The project is laid out in a very intuitive format. The home page lays out the various experiments that the authors conducted. There is an image and a line that summarizes the purpose of that specific experiment to give the reader a bit of an idea before reading more. If the reader wants, there is an explore button on all of the experiments and that links to another page with more a lot more information on the research. On this page there are moving graphics, text and processing information to give the reader a lot more knowledge on this research and their findings.

One specific experiment in the project that I liked was their Slice Histogram section. It showed how the magazine covers evolved over time. They got more colorful and saturated. The processing software that was used was imagemagick to create the bitmap images for their histogram. This was a really cool graph to read because it was an animated time-lapse so the viewer can see how it gradually changed. They also did a side by side of two distinct years and it the differences are really fascinating. Not only does it show advancement in technology but also trends in advertising. For example, in another experiment, Colormetric Space, they highlighted a trend in the 80s where the covers predominantly had faces that were zoomed in more than any other period of time.
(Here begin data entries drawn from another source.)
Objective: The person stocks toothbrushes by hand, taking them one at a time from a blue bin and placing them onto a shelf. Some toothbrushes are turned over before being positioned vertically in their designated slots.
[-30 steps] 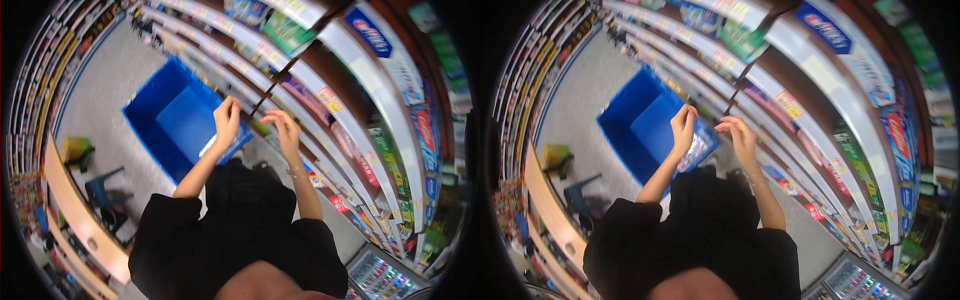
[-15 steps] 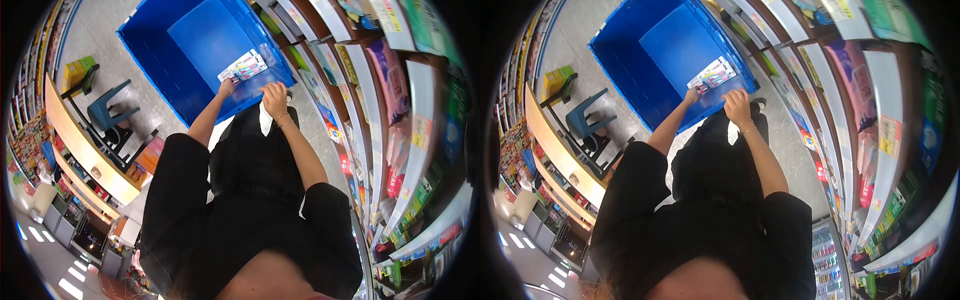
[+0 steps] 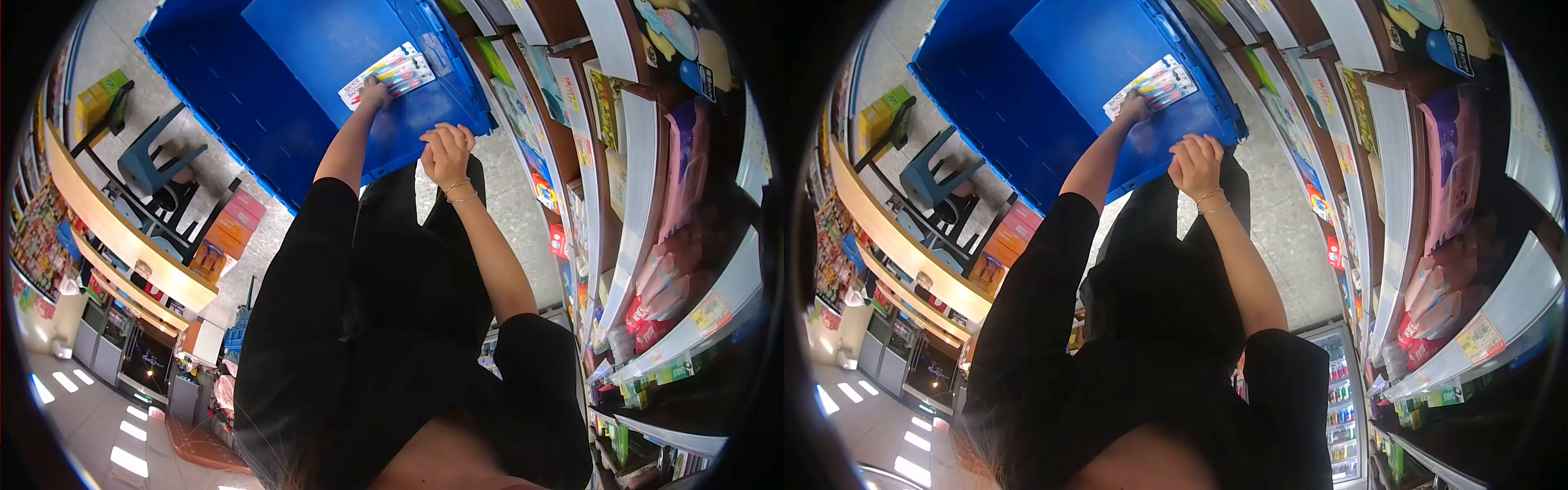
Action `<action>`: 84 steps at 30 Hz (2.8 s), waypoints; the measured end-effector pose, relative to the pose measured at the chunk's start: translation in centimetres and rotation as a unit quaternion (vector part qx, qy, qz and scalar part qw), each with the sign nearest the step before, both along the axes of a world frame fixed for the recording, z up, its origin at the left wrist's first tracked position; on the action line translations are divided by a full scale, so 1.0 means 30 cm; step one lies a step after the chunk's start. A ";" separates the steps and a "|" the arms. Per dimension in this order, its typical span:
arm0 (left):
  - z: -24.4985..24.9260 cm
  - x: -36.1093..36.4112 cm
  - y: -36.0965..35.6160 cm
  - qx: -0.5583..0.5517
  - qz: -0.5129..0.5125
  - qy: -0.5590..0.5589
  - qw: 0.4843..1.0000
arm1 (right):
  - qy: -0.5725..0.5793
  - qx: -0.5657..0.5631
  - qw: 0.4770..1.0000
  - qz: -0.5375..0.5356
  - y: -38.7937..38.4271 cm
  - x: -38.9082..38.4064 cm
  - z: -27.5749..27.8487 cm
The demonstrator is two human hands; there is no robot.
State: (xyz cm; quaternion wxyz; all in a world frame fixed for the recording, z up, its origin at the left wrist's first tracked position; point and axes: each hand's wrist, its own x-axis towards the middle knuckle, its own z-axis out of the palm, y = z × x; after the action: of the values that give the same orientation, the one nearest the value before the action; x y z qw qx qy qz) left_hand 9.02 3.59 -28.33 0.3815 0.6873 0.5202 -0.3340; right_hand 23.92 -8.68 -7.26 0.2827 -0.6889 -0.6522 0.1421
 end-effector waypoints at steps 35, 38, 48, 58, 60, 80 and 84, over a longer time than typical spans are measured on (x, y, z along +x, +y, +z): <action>1.699 0.266 0.045 0.126 0.211 -0.733 0.634 | 0.680 0.000 0.728 0.090 0.080 0.198 0.808; 1.851 0.354 0.016 0.127 0.098 -0.785 0.599 | 0.597 0.062 0.800 0.009 0.024 0.240 0.993; 2.445 0.760 -0.063 -0.091 -0.109 -0.879 0.455 | 0.291 0.459 0.825 -0.153 0.006 0.366 1.568; 2.773 1.037 0.048 -0.120 -0.169 -0.906 0.370 | 0.226 0.562 0.785 -0.130 0.163 0.624 1.891; 2.798 1.071 0.073 -0.110 -0.162 -0.911 0.363 | 0.232 0.553 0.792 -0.118 0.179 0.648 1.925; 2.656 1.245 0.147 0.356 -0.138 -0.805 0.455 | 0.537 0.334 0.774 -0.047 0.450 1.173 1.921; 2.630 1.258 0.159 0.315 -0.123 -0.787 0.516 | 0.615 0.275 0.738 0.039 0.479 1.236 1.862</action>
State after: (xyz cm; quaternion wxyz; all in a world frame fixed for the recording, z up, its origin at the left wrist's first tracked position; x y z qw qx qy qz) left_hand 46.75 8.37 50.58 0.3484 0.8019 -0.0108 0.4852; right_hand 61.00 5.70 48.60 0.7936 -0.3179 -0.3730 0.3606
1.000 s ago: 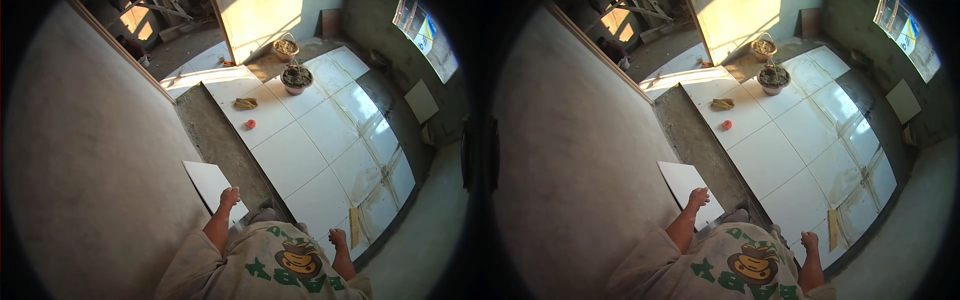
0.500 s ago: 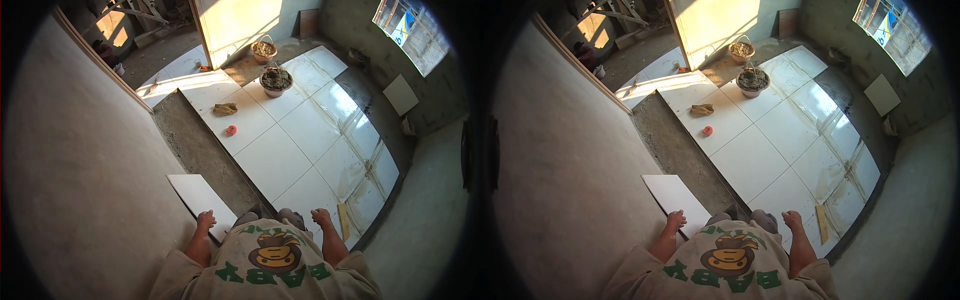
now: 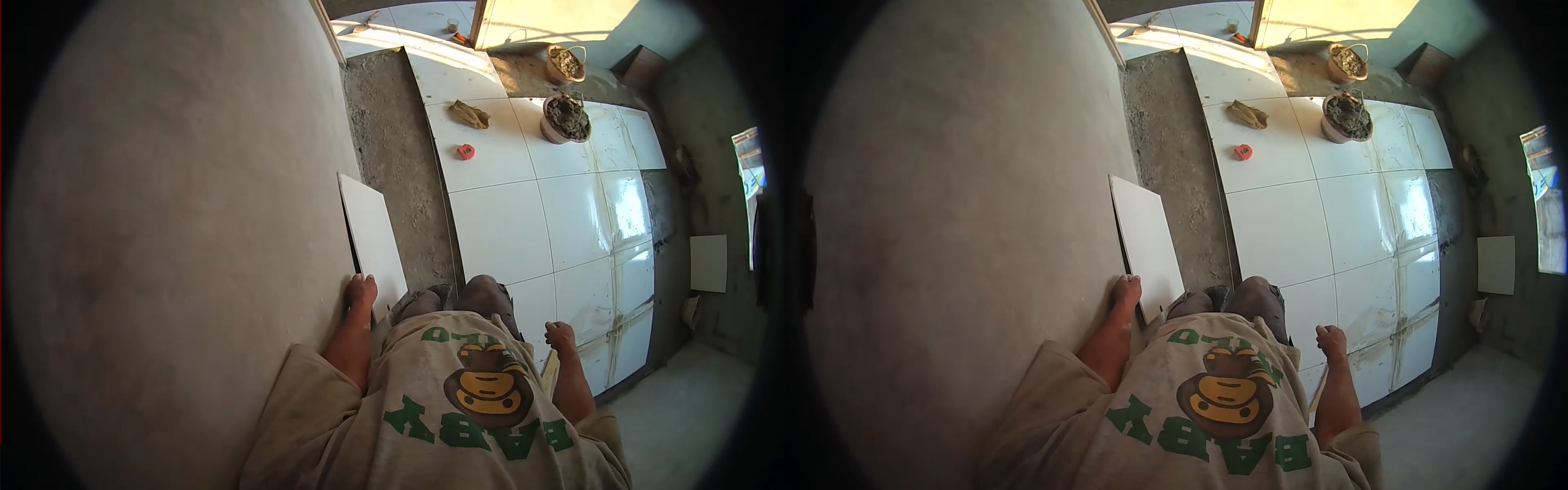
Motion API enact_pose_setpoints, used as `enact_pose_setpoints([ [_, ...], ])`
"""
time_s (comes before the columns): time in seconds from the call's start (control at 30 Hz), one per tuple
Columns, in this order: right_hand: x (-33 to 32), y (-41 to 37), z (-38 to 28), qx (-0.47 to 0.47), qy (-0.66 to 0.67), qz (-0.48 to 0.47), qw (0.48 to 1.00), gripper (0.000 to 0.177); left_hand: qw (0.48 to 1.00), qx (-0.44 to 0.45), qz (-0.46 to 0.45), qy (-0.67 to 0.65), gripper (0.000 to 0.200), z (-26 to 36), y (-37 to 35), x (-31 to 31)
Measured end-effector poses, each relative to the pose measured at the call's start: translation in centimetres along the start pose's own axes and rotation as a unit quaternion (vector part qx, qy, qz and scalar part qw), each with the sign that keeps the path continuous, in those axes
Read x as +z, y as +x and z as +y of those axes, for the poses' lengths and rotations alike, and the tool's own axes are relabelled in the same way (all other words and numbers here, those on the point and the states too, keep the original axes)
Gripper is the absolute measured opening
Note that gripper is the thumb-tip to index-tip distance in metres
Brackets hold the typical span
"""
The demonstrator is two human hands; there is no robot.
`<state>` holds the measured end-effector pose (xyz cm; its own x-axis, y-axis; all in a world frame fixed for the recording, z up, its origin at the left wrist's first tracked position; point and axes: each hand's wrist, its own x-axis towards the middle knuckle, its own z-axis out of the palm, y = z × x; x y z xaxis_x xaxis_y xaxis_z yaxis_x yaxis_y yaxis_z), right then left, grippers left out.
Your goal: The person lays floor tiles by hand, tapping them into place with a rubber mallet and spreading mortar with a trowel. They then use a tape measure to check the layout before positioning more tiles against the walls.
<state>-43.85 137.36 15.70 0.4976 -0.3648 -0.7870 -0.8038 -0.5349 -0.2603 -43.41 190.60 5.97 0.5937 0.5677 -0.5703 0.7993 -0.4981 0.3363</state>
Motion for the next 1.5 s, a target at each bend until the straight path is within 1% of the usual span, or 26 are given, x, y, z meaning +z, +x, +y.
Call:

Often data analysis can be extremely dry but this project was a great way to make data approachable to narrate the evolution of such a groundbreaking magazine.

2 comments

  1. Hi!
    Great job in reverse engineering this project. It was clear and the links to the Slice Histogram and Colormetric Space, as well as their descriptions, were helpful. When you said that this project “was a beautiful way to use data to tell a story about the evolution of fashion,” I agreed with you that DH projects should aim to tell a story rather than just broadcast information. I also like how you tied in your passion and plans in the fashion industry as the reason why you chose to examine this project!

  2. Hi! I really enjoyed reading your post. I didn’t reverse engineer this project but I found yours helped explain it to me really well! I appreciate the clarity in your post as well as how you discussed the different visual graphs and data they had, and linked to them in your post. Furthermore, your post was really informative and enjoyable to read! Good job!